Surely, with an annual revue such as "Extrav", constructive criticism which succeeding producers could utilise to the benefit of the show is worth far more than such destructive self-contradiction.
I am etc. R. A. Green.
Sir—These Christian bods (K. P. Perry for those historically minded) become more ingenious each year with their tales of divine revelation. Who else but they have the gall to say that though their last theory was wrong the answer is still right. Explanations of mysteries previously assigned to you know who are greeted by joyous cries that the aforesaid is even greater than previously believed. The more you shall know the less you shall know is the word. As long as these Christian chappies have imaginations (bloody vivid ones) they will continue to plague the rest of US plebs with the latest in revelation. Why don't they have a mass suicide and save themselves the suspense of waiting.
Me? I'll have this world thank you. Dying? Me? Gloop! Father I have sinned . . . .
Yours unrepentantly, David Grant
Sir—Hostels are being planned all over the place for students, but are hostels wanted by students? Or are they really suited to the needs of the students?
There are fixed meal hours and a host of other regulations. These could completely upset quite a few students. Some may like a stroll at 2 a.m. before carrying on with their work. Others may be naturally adverse to having meals in large groups or to having anything to do with large organisations. There are those who like privacy, and an absence of this could disturb them.
Perhaps a huge block of flats should be built. Modern self-contained flats could be ideal for many people. These should be built for students only and should be furnished accordingly. A multitude of flats of a respectable standard say in a 20-storey building, and close to the university, with reasonable rents, Would fulfil the needs of many.
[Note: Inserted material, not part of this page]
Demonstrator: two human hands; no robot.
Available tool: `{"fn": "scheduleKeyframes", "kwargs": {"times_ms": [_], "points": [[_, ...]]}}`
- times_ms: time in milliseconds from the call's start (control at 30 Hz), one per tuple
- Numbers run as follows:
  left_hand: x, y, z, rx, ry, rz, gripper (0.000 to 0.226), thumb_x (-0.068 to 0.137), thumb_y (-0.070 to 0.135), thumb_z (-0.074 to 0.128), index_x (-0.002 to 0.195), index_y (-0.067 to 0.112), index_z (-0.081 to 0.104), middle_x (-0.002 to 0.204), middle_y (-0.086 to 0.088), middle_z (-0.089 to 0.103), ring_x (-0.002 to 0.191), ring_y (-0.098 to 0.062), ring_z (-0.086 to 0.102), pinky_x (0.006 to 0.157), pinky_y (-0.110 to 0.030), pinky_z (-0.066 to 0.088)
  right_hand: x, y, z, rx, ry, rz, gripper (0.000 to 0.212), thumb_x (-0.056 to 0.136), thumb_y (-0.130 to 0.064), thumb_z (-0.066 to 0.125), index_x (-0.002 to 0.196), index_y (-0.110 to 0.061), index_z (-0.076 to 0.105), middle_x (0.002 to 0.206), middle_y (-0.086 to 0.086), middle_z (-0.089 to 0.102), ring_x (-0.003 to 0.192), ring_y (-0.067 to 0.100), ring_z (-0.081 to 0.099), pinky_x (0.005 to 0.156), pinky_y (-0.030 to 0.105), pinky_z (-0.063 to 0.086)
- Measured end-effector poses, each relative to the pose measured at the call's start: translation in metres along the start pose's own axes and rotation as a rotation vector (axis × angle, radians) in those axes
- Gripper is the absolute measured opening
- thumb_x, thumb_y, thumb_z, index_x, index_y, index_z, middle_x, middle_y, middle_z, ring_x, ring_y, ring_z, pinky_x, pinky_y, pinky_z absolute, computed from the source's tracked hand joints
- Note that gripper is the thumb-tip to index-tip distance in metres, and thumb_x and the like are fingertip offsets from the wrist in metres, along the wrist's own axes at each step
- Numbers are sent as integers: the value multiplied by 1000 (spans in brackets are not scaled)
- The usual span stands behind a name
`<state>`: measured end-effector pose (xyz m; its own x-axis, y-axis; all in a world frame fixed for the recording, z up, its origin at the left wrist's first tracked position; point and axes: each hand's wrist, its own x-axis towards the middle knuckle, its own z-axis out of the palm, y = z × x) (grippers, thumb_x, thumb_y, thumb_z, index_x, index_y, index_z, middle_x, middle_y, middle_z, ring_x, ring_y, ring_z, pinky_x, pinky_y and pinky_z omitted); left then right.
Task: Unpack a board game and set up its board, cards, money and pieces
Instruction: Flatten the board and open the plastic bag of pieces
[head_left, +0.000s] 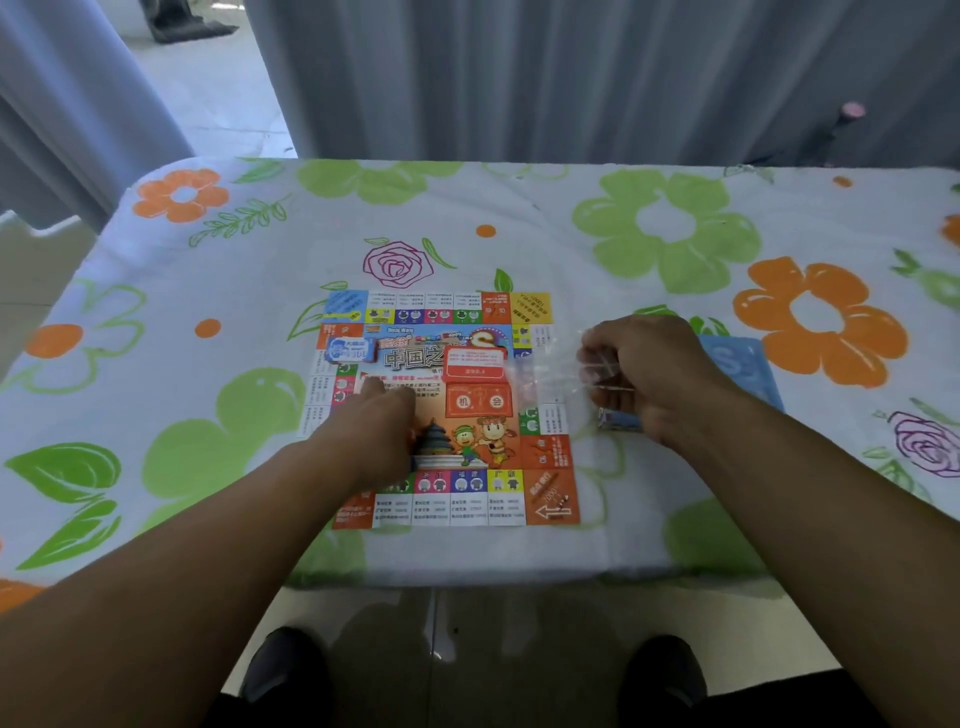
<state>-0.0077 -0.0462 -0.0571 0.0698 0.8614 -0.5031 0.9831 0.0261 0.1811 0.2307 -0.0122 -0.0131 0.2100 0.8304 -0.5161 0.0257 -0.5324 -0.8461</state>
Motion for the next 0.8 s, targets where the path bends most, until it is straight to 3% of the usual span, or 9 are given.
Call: {"fn": "scheduleKeyframes", "kwargs": {"times_ms": [133,367,567,700,800], "points": [[3,9,1,-31,25,32,41,80,19,76,117,19,56,122,-6,46,98,-21,55,89,-35,52,-1,2,-5,9,-14,4,4,88,-6,63,92,-6,64,71,9,65,48,15,54,49,24,48],[5,23,2,-47,43,59,38,83,17,73,118,19,57,124,-6,49,106,-23,56,90,-34,51,-2,3,-7,-4,-28,7,7,88,-7,62,95,-6,65,71,8,66,49,15,55,51,25,48],[4,38,-9,-34,67,51,62,82,26,74,137,21,45,131,-8,45,124,-27,47,100,-42,46,0,-5,-31,-54,108,-54,7,83,2,62,86,-5,63,64,10,55,38,12,50,41,23,46],[5,75,-22,-258,202,185,53,85,28,72,133,21,49,126,-5,48,113,-25,55,92,-39,50,6,-2,-58,-156,181,-79,15,83,4,62,72,-6,59,67,13,56,51,21,55,39,24,50],[13,106,-23,-326,254,283,49,86,26,70,131,20,51,124,-5,52,103,-23,59,86,-37,50,11,2,-79,-187,240,-103,11,83,1,63,74,-5,61,82,16,59,64,28,60,50,34,59]]}}
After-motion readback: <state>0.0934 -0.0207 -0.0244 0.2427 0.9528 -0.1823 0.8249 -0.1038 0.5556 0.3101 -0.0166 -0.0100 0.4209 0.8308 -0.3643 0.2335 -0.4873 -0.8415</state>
The usual objection to any idea of building in Wellington is the shortage of space. I have a suggestion. Opposite the Easterfieid building, on the other side of Kelburn Parade, there are many old wooden buildings. The whole row of these houses could be brought down and replaced by one huge edifice. Parking space could be provided on the bottom floor. The next floor perhaps could be occupied by necessary university offices, while the rest of the building could be full of small modern flats which would provide independence, privacy when desired, close access to society.
Yours, Narenda Nagin.
Sir—Something that is becoming increasingly more obvious is the difficulties one encounters in finding a satisfactory, legal, car parking space in the vicinity of this university.
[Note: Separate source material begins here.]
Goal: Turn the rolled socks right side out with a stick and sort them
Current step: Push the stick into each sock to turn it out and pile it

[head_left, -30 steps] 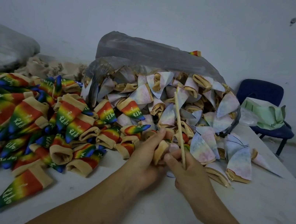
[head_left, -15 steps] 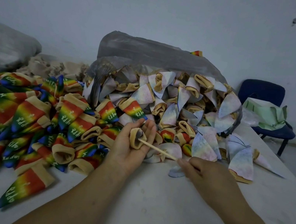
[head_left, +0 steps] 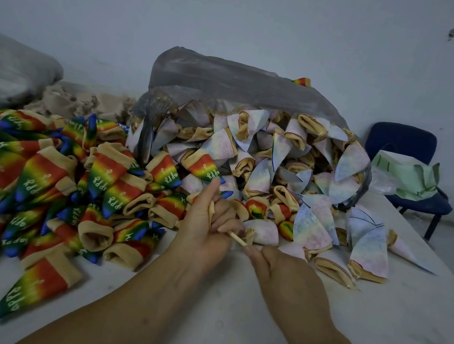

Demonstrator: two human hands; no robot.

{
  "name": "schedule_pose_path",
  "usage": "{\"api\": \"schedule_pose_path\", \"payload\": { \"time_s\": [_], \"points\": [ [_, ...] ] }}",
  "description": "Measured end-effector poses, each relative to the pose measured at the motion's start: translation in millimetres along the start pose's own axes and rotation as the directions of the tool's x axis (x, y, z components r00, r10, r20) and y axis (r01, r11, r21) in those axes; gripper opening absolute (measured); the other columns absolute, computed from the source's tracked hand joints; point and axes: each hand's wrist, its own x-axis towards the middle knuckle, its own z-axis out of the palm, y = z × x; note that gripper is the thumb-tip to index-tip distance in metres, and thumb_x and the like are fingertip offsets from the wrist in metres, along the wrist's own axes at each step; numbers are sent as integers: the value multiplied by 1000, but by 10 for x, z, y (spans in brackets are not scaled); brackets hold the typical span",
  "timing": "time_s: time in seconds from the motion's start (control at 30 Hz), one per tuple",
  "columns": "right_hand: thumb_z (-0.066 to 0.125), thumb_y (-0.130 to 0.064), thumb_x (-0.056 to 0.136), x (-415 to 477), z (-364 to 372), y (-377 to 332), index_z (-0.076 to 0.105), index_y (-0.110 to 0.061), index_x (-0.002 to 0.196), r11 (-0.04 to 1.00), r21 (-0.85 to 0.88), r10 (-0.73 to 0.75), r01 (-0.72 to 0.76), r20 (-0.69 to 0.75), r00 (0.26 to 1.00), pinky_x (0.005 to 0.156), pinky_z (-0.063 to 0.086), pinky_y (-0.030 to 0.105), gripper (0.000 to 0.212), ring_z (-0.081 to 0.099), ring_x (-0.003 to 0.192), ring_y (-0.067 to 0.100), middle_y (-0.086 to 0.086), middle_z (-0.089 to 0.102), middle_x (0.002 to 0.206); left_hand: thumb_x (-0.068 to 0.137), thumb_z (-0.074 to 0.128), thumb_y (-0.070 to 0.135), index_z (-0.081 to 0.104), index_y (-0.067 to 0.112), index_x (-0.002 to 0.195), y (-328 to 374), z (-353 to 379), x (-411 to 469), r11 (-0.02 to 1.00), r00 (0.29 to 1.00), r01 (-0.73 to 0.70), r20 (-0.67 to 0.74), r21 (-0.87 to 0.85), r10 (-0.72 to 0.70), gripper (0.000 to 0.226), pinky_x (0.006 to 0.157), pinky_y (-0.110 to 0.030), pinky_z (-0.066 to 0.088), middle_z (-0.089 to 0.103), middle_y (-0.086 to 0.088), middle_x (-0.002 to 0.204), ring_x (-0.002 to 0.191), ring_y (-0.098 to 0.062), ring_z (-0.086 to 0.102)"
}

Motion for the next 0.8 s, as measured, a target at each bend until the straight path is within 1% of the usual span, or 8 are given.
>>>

Recently I received a traffic offence notice for parking in the zone restricted for motor cycles in Kelburn Parade, even though the time was 4.30 p.m. and only about one quarter of this tone was being used.
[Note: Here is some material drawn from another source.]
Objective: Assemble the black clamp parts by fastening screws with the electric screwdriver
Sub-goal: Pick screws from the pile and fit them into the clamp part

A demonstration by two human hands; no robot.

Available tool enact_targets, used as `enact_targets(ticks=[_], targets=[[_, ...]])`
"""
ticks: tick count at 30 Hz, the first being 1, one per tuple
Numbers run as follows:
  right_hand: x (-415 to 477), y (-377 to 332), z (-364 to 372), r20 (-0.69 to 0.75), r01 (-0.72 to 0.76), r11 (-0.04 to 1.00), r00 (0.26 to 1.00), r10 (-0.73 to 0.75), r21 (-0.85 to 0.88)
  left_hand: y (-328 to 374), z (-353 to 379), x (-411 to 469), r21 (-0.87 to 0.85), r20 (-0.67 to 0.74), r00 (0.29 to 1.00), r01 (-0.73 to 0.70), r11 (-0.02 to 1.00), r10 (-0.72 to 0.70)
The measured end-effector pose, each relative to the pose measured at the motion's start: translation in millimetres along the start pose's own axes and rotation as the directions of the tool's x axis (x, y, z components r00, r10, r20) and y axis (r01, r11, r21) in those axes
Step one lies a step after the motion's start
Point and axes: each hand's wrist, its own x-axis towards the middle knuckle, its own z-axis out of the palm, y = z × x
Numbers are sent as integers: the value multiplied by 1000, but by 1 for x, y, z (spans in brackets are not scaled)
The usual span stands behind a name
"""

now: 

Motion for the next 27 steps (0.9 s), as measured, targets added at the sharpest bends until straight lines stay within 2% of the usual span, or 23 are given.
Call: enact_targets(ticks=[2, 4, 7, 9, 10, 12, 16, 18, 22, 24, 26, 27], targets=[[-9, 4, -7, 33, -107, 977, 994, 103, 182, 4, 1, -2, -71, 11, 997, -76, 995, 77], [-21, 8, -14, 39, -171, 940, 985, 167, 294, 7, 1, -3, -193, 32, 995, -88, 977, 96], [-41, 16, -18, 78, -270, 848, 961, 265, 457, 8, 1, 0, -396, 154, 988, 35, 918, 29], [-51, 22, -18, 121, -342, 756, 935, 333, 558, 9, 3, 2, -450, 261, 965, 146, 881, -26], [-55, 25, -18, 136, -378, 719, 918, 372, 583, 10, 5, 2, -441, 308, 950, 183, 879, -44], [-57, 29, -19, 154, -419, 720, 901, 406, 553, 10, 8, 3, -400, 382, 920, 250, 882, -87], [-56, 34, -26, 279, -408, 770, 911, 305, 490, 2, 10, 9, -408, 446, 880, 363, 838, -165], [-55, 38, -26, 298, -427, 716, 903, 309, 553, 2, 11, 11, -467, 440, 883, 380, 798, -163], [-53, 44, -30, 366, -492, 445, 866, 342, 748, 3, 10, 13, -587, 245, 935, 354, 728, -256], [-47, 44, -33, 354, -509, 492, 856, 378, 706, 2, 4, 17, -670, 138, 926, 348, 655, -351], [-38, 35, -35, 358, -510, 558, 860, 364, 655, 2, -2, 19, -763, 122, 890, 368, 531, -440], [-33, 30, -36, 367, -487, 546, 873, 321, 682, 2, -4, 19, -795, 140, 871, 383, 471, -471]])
On Wednesday, 22 May at 3.00 p.m. I made some observations in Kelburn Parade and at a conservative estimate there was room in this restricted zone for another 70 motor cycles. However, the owners of 32 motor cycles found it necessary to park outside their allocated space, and in so doing deprived 15 car users of satisfactory parking spaces.
I do not begrudge the motor cyclists their parking area, hut I write this letter to bring attention to the ignorance or tnoughtlessness of the large number of motor cyclists attending this university.
M. J. Higgs.
Sir—With reference to your item captioned "Buchanan Tells International Club he won't listen," can I make the two following points:
First, may I express the hope that the International Club does not make a habit of handing out for publication personal letters it may receive (would the Club have forwarded to you my letter if I had accepted the invitation?); secondly, since I have had the opportunity to read a good many of the utterances and policy statements of Mr. Malik and his colleagues in the press of Malaysia and Singapore, as well as in English and French newspapers, the innuendo in your captioning was quiet unnecessary.
Yours faithfully, Keith Buchanan.
[I agree with you that the International Club is unlikely to have found your acceptance newsworthy.−ed.]